GALLERY: Go Behind The Scenes On Our Bultaco Metralla 250 Film Shoot
Gilles Escuyer is something of a Bultaco enthusiast. The name of the Barcelona-based motorcycle manufacturer was revived a few years ago with an eye toward electric power, but as Gilles and his friends prove, the old two-stroke models won’t soon be forgotten. The model featured in today’s film is one of Gilles’ favorites from his collection—a 1967 Metralla 250 Mk2—and it was among the fastest bikes of its time in addition to being the first Spanish machine to compete at the famed Isle of Man TT. In other words, it’s a historically significant motorcycle, and though it’s been carefully restored, it still gets its bouts of exercise in the French countryside near the city of Reims.

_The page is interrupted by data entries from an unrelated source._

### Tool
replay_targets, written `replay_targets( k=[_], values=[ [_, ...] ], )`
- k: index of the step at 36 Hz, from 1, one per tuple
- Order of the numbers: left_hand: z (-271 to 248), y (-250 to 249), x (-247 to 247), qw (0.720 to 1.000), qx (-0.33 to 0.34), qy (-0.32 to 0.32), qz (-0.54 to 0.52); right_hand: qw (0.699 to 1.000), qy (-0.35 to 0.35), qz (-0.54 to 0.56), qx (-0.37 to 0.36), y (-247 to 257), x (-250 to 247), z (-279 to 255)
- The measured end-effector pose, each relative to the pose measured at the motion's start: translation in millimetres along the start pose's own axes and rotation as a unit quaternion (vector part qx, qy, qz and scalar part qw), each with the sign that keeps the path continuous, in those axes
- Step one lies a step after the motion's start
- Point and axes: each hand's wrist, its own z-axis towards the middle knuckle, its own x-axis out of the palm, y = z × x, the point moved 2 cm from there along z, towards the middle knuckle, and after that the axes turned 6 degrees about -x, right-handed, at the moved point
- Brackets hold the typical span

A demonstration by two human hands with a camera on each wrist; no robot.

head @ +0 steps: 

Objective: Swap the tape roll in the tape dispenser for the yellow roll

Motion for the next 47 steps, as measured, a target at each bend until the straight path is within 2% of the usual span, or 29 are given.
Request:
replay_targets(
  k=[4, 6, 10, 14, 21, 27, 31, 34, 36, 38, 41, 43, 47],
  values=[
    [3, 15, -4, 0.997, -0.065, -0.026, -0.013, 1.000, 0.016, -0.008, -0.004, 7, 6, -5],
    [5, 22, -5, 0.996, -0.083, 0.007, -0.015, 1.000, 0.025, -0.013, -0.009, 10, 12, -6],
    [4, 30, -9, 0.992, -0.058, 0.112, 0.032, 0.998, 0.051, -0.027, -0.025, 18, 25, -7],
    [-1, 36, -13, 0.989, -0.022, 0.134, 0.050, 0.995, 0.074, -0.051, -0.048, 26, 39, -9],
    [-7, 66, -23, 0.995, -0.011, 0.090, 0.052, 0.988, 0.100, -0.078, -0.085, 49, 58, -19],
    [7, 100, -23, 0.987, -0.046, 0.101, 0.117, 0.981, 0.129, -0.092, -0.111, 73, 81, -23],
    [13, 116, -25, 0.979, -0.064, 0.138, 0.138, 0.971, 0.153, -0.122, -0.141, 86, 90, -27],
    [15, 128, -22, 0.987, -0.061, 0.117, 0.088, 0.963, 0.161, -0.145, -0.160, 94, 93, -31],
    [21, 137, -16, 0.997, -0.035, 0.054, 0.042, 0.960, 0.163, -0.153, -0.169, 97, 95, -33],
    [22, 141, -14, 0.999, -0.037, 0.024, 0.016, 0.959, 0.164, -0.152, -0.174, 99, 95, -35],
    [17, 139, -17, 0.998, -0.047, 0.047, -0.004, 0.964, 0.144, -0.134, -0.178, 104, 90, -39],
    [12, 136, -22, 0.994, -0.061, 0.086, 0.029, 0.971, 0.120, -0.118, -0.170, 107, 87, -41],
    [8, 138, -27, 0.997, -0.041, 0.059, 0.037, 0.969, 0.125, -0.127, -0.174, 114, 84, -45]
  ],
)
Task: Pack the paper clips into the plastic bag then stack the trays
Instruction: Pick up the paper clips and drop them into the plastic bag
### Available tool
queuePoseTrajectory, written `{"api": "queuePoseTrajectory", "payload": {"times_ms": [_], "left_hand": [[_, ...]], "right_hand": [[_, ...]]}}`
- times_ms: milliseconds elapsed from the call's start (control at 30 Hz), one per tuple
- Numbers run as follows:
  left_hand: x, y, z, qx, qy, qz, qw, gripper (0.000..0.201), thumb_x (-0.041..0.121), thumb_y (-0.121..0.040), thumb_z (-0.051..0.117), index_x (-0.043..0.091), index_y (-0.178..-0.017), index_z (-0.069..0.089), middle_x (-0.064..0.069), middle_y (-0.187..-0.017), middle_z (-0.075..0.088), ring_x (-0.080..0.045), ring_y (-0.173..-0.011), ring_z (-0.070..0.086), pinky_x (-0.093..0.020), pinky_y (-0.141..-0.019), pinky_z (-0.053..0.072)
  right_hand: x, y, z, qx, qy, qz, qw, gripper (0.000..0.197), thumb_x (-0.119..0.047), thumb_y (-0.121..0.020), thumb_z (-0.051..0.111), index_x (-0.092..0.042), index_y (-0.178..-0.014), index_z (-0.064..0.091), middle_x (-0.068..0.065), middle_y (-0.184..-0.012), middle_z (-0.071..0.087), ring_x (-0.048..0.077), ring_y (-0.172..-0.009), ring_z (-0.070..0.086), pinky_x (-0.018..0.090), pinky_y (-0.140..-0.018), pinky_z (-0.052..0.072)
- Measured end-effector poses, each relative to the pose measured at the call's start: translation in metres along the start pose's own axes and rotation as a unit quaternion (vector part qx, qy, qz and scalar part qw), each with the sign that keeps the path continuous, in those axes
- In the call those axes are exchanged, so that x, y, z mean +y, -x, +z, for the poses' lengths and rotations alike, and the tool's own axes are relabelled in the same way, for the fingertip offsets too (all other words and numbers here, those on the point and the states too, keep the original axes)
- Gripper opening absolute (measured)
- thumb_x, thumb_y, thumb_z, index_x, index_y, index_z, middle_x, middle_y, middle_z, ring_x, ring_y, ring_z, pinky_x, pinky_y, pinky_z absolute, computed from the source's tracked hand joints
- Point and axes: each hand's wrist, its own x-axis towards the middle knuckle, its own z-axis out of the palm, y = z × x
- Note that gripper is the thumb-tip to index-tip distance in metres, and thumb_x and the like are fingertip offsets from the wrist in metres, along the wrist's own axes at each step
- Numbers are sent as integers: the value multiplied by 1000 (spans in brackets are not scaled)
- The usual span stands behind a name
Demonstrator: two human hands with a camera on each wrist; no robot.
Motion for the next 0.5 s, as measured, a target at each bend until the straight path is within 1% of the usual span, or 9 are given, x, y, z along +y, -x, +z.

“Bultaco gives off an aura that most motorcycle brands don’t have. Something that goes beyond just quality and beauty. A sort of ‘way of life’,” Gilles says, surrounded by frames, tanks, race suits, posters, and a big stash of other gear with “Bultaco” printed or painted on. Though these small-capacity two-stroke single-cylinder motorcycles are down on power compared to what’s used to compete with today, Gilles and his friends still find great joy in entering competitions, pitting vintage Bultacos against modern fare from Japan and having a blast in the process.
We consider bikes like these collectible now, and somewhere along the way we decided to call them vintage instead of just old, but when Gilles started to pick through the old inventories of bikes shops and dealers hardly anyone was regarding the bikes and parts that were often buried in the back of the garage. Gilles remembers that they were often laughed at. Nobody enjoys having their interests mocked, but Gilles didn’t mind, as they were eager to give him what he’d came for, often going as far as to sweeten the deal—a “Here, take this one too” reaction to anyone looking for old Bultaco parts. At least in France, they were pioneers, giving attention to a brand that had long seen its glory days in competition and consumer sales.
Through the process of finding and restoring these old bikes one at at time, collecting and cataloging the memorabilia, bringing them to competitions, and displaying a round enthusiasm for the brand’s history in general, Gilles and his fellow Bultaco faithfuls have helped the name become ever more prominent in vintage motorcycle circles over the last few decades.
Once Gilles and his friends got involved with Bultacos at trial bike events in the beginning of the 1990s, they started to notice over time that they weren’t the only ones hooked on the Spanish moto manufacturer. At each event they’d find that more and more Bultacos had been exhumed from storage and brought back from states of disrepair to compete once again. As Gilles says, they are still a joy to race with, even against modern competition.